TRY IT -> The required result is a copy of each line below in which "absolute" appears.
━━━ THE DATA
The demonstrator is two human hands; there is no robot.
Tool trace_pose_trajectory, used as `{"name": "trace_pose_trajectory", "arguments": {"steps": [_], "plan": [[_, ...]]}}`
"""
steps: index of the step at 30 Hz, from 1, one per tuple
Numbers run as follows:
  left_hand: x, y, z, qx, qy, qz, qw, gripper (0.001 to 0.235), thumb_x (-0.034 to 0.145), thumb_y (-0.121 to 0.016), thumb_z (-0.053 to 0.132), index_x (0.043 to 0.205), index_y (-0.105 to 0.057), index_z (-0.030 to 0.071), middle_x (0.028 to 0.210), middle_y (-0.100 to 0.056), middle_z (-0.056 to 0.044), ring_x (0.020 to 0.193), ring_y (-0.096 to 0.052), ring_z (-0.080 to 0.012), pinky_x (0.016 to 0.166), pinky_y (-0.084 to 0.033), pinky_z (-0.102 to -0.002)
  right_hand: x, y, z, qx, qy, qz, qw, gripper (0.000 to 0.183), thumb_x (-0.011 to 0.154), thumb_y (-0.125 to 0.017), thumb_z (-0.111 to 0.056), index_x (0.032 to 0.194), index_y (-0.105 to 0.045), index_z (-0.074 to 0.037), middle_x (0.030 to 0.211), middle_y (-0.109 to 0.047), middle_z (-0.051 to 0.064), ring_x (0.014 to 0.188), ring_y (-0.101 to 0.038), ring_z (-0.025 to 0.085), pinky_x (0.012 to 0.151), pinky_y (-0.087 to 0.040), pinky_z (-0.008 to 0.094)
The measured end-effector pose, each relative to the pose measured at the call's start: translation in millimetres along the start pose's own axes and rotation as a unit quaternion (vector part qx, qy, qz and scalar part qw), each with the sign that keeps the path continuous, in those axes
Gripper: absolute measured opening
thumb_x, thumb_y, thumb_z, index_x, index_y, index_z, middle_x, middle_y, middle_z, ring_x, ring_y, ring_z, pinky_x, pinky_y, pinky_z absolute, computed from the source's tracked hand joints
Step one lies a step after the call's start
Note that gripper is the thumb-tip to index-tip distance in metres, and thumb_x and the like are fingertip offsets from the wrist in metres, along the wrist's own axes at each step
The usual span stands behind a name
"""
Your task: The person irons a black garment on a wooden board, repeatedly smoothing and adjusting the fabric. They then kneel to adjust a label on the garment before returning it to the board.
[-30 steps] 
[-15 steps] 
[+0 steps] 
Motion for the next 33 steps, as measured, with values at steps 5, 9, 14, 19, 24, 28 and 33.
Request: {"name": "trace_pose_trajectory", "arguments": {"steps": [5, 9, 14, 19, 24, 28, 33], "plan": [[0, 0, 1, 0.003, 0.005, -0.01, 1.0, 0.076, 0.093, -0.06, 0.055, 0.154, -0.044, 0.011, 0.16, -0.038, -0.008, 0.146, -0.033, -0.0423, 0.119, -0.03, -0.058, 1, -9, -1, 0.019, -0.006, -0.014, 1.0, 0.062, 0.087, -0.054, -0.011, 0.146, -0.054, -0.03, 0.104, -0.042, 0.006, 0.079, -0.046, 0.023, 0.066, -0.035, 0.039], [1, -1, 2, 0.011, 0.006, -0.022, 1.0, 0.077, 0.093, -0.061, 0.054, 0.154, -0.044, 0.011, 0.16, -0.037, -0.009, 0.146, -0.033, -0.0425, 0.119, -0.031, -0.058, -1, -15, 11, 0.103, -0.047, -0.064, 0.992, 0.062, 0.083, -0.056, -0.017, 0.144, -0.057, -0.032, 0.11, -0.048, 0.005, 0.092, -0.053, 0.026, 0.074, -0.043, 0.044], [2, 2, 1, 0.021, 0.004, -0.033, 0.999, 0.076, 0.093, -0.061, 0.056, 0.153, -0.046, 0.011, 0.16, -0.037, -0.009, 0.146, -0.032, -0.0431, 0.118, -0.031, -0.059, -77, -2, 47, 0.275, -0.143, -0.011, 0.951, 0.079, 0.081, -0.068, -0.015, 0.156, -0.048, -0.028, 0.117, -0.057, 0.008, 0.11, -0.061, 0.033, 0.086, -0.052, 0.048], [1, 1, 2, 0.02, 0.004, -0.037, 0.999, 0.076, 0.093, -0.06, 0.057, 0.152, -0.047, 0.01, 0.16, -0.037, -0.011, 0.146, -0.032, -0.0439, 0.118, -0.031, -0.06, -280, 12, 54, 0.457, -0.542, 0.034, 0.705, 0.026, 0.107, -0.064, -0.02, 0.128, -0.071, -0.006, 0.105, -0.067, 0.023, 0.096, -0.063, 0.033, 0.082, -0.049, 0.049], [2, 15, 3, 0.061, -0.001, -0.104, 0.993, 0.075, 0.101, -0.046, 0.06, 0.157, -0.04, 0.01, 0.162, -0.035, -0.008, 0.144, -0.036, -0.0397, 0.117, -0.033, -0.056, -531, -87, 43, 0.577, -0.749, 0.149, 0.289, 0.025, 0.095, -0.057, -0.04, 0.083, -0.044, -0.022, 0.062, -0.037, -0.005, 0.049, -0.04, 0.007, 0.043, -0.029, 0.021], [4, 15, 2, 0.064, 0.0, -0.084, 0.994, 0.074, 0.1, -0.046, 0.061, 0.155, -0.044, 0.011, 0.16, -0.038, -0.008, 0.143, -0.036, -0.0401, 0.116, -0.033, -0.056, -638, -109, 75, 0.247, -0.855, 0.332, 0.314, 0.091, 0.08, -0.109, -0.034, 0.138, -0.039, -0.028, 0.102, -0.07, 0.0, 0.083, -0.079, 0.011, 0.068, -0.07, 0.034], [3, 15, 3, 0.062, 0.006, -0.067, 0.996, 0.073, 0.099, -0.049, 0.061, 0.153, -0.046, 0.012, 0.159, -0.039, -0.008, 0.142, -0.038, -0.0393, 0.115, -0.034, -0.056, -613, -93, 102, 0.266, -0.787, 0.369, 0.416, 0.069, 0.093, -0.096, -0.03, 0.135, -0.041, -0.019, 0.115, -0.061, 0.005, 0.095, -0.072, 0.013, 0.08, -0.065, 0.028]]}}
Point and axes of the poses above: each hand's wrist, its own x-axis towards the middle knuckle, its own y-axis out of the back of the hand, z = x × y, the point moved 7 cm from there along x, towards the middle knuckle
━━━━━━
COMPLETED EXERCISE ->
Gripper: absolute measured opening
thumb_x, thumb_y, thumb_z, index_x, index_y, index_z, middle_x, middle_y, middle_z, ring_x, ring_y, ring_z, pinky_x, pinky_y, pinky_z absolute, computed from the source's tracked hand joints

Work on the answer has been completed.